The sole itself is comprised of an injection moulded PU midsole and dual rubber outsole. This suggests that, again; Keen are perhaps paying focus to longevity – with PU midsoles lasting longer than their EVA counterparts. The outsole looks to use harder rubber on the outer of the tread, in areas that will predominantly wear more quickly such as the heel and edges of the front of the foot. Grip is good across most surfaces, tackling wet rock and grass well. Walking over thick, wet mud did seem to challenge the boots though and perhaps more thicker and deeper lugs on the sole would have given better stability here. Having said that, being aimed at more technical routes where hard and rocky paths are what you expect – the boots do very well.
The sole unit also give the Madeira Peak a good level of support and cushioning. With a PU midsole unit and further PU cushioned heel, walking over uneven ground gave no problems and smaller, sharp rocks didn’t seem to get through and cause discomfort. The extra cushioning in the heel is certainly noticeable on steeper descents and this combined with the padding around the ankle gives a noticeable difference against more minimalist leather boots. In walking across such terrain, sometimes the foot can be overstretched or twisted, but the full length shank in the sole unit worked well to prevent this. Unfortunately, the heel cup didn’t seem to hold quite as well as the rest of the boot managed to support the foot and so there was a degree of rubbing and movement when walking uphill. This was a bit of a shame as, on the flat; it did not present itself as an issue and generally the boots fit well everywhere else, especially across the width of the toe box. It was not problematic enough to cause concern on day walks, but it may begin to become more apparent if the Madeira Peak were used on longer, multi day trips. Initially it led me to question whether there had been a degree of the laces slipping through the eyelets, but upon checking, the lacing system held well throughout the day.

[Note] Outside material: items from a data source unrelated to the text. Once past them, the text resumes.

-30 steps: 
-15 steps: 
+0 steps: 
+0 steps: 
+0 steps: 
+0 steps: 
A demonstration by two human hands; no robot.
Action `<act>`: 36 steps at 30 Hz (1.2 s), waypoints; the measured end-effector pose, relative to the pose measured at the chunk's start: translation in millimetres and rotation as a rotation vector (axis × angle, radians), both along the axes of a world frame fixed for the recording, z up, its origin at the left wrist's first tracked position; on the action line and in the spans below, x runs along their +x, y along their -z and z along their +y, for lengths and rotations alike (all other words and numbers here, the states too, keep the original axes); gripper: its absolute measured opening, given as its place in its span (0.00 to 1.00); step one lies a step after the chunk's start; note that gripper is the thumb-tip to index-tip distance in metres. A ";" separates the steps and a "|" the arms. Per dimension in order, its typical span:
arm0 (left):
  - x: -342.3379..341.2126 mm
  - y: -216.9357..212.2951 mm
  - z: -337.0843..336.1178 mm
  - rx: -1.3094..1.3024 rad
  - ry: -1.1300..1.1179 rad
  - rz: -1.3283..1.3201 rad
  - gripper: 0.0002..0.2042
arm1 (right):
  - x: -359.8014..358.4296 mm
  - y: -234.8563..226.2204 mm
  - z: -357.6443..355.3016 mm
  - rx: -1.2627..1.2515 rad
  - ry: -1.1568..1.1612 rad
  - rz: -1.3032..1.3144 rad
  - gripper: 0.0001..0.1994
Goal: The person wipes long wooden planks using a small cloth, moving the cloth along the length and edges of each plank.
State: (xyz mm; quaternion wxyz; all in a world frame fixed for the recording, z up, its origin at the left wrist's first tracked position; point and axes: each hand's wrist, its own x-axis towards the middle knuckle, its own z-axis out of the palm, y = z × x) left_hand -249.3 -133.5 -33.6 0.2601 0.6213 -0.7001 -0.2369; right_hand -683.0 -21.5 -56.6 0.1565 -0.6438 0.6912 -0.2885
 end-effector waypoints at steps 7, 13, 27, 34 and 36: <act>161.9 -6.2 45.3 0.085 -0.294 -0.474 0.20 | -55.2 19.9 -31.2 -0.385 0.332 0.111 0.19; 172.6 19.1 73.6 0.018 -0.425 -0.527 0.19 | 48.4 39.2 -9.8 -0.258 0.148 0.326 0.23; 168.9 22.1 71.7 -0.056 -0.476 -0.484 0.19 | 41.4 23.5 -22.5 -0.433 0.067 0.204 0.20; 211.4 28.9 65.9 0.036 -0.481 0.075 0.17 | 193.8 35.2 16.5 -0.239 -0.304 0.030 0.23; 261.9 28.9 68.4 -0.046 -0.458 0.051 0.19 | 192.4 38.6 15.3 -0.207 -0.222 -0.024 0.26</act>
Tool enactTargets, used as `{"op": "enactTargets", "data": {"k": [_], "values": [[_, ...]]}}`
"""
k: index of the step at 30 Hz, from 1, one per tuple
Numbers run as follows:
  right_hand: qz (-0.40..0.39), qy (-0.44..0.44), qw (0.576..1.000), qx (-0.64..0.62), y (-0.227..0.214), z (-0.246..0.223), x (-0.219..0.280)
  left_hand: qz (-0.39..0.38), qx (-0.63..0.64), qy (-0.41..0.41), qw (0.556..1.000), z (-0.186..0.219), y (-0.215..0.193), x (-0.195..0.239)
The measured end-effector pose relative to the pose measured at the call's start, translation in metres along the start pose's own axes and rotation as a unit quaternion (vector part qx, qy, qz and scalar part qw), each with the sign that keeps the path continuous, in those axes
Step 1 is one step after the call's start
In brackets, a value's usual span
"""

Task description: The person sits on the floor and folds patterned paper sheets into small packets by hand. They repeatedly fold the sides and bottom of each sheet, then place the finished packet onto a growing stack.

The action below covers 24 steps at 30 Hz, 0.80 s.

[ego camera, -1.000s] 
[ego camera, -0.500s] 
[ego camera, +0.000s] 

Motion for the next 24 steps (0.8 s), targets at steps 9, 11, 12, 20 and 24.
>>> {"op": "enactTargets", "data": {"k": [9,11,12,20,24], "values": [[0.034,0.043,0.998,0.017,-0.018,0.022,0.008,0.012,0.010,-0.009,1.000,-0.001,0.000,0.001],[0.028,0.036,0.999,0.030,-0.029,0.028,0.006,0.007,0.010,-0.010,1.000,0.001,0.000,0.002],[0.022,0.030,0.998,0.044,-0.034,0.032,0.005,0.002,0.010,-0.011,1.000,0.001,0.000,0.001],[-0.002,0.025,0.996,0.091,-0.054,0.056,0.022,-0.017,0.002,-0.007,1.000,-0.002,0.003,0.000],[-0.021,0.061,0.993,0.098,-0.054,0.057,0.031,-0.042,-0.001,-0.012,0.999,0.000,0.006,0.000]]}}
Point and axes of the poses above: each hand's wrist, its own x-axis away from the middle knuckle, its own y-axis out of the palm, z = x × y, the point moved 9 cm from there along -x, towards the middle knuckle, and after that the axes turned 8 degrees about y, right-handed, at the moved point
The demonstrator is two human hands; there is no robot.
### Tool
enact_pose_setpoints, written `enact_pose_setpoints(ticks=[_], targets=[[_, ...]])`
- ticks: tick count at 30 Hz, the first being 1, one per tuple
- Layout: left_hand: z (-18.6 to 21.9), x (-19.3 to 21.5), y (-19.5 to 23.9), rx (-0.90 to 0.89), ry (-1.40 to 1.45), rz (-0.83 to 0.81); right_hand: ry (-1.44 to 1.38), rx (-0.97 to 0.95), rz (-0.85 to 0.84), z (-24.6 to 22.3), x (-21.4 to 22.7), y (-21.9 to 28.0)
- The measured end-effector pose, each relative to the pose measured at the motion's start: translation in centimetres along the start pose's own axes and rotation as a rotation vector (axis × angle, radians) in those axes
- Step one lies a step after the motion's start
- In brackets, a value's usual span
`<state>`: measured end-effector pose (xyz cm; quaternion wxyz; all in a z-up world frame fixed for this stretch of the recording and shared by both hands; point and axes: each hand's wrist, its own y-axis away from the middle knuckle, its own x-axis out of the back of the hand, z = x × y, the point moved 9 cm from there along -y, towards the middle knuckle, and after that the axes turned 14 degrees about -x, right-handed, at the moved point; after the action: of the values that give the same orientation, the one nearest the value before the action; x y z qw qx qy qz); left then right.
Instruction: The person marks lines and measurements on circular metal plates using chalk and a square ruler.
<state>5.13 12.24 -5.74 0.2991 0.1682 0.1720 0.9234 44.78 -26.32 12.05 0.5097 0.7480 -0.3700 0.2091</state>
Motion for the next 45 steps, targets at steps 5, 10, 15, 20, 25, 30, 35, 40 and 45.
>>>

As with a vast majority of similarly targeted boots, the Keen Madeira Peak are designed to be waterproof and use a waterproof, breathable liner. Keen’s own KEEN DRY membrane definitely held back its fair share of heavy rain during one of the days while testing, and crossing streams was no problem either. The fact that the boots are leather will of course mean that they can be treated to help keep the water away from the liner in the first place, but when needed during testing – KEEN DRY performed as you would expect. This time of year doesn’t play too much into the ability to test a particular footwear’s breathability and so it will be hard to comment on that aspect of the membrane until warmer weather returns. It also be interesting to see how long the membrane might be able to last before excessive use causes it to become too heavily soiled to remain as effective. One area in which the Madeira Peak falls slightly short in terms of its resistance to water is the extent of the gusset on the tongue. The gusset is relatively low cut, and so it is more likely that water will creep over the top and into the boot if you were not careful when crossing streams for example.
Overall, the Keen Madeira Peak boots performed well in testing. Certainly capable of use for lower level, and higher level walks in the UK. Sensibly styled, and well made featuring full grain leather and extra protection from abrasion around the boot – they should last well and deal with tougher terrain. Levels of comfort are good with the Madeira Peak with a slightly wider than normal fit and a sole unit that provides good cushioning from the midsole and a degree of stability on uneven ground. At times, the heel cup doesn’t seem to hold when climbing uphill paths and the lug pattern on the outsole could be a little more aggressive/deeper to hold better in wet mud. Despite a low gusseted tongue, Keen’s own waterproof membrane holds back water well thus far if you’re careful in deeper water.